AIM OF THE TASK.
Line by line, give the data again exactly as it appears, but without pictures.
-=-=-
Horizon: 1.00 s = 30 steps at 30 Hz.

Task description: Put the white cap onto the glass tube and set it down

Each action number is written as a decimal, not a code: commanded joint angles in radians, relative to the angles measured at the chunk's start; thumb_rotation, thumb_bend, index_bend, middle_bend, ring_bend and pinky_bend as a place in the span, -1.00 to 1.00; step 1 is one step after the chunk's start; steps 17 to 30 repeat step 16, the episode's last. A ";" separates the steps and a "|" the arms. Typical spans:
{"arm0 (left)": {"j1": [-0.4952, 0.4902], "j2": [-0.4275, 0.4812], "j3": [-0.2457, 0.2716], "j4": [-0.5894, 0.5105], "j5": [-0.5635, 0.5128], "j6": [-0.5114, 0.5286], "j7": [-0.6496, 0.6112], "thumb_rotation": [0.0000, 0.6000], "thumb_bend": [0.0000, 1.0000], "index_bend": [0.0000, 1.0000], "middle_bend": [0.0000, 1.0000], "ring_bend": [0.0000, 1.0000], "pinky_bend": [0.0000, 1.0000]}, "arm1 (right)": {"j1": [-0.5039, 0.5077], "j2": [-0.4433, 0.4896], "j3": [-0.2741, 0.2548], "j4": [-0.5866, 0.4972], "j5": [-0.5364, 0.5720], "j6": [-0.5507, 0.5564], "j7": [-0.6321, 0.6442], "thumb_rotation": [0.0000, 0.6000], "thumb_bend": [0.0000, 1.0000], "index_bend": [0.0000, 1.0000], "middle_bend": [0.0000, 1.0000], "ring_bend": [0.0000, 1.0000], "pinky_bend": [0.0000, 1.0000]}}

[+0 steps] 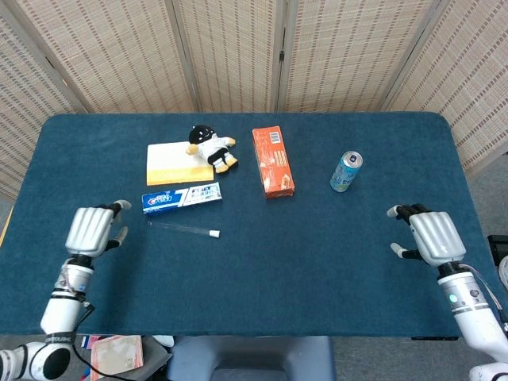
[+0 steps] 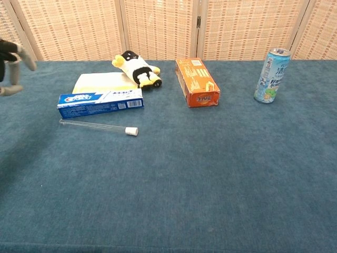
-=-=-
OUTPUT OF THE EXERCISE.
Horizon: 1.00 s = 30 steps at 30 Hz.

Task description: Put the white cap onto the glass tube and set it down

Each action number is written as a decimal, not a code: commanded joint angles in radians, relative to the angles measured at the chunk's start; thumb_rotation, thumb_bend, index_bend, middle_bend, ring_bend and pinky_bend as a place in the span, -1.00 to 1.00; step 1 is one step after the chunk's start; steps 17 to 30 repeat step 16, the episode's last. A ";" separates the steps and a "|" the arms. Typical spans:
{"arm0 (left)": {"j1": [-0.4952, 0.4902], "j2": [-0.4275, 0.4812], "j3": [-0.2457, 0.2716], "j4": [-0.5894, 0.5105], "j5": [-0.5635, 0.5128], "j6": [-0.5114, 0.5286], "j7": [-0.6496, 0.6112], "thumb_rotation": [0.0000, 0.6000], "thumb_bend": [0.0000, 1.0000], "index_bend": [0.0000, 1.0000], "middle_bend": [0.0000, 1.0000], "ring_bend": [0.0000, 1.0000], "pinky_bend": [0.0000, 1.0000]}, "arm1 (right)": {"j1": [-0.5039, 0.5077], "j2": [-0.4433, 0.4896], "j3": [-0.2741, 0.2548], "j4": [-0.5866, 0.4972], "j5": [-0.5364, 0.5720], "j6": [-0.5507, 0.5564], "j7": [-0.6321, 0.6442], "thumb_rotation": [0.0000, 0.6000], "thumb_bend": [0.0000, 1.0000], "index_bend": [0.0000, 1.0000], "middle_bend": [0.0000, 1.0000], "ring_bend": [0.0000, 1.0000], "pinky_bend": [0.0000, 1.0000]}}

[+0 steps] 
[+0 steps] 

For this exercise, nothing more remains to be done.